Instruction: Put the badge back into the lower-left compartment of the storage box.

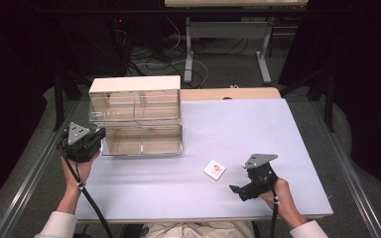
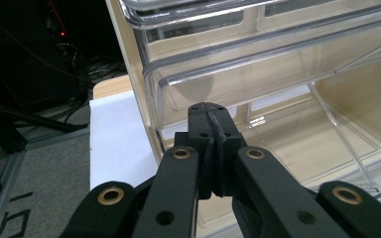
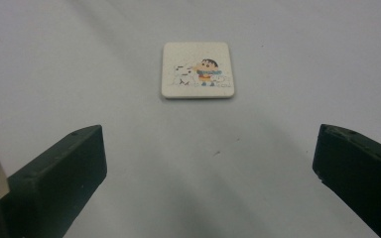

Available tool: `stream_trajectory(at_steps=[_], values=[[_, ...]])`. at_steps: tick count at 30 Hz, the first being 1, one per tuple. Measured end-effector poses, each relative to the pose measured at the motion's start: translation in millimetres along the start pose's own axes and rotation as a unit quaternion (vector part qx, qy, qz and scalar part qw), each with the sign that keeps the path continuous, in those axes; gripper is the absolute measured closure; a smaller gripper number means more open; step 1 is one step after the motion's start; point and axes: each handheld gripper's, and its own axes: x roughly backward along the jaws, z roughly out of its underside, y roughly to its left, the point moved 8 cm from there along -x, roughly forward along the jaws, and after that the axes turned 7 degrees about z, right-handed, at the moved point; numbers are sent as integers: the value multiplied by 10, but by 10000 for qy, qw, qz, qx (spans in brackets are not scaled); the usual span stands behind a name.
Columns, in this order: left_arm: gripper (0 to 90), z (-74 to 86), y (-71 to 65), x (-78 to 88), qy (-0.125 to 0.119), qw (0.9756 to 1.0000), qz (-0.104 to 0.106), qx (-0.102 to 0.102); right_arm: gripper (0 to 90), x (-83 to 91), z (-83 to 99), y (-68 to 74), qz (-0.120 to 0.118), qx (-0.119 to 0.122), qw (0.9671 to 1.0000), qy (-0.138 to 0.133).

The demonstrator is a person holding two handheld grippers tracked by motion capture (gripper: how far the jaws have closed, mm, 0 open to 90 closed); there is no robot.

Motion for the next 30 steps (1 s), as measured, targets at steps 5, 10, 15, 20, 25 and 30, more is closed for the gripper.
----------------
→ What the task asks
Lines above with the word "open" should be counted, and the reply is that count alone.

→ Output of the exercise
2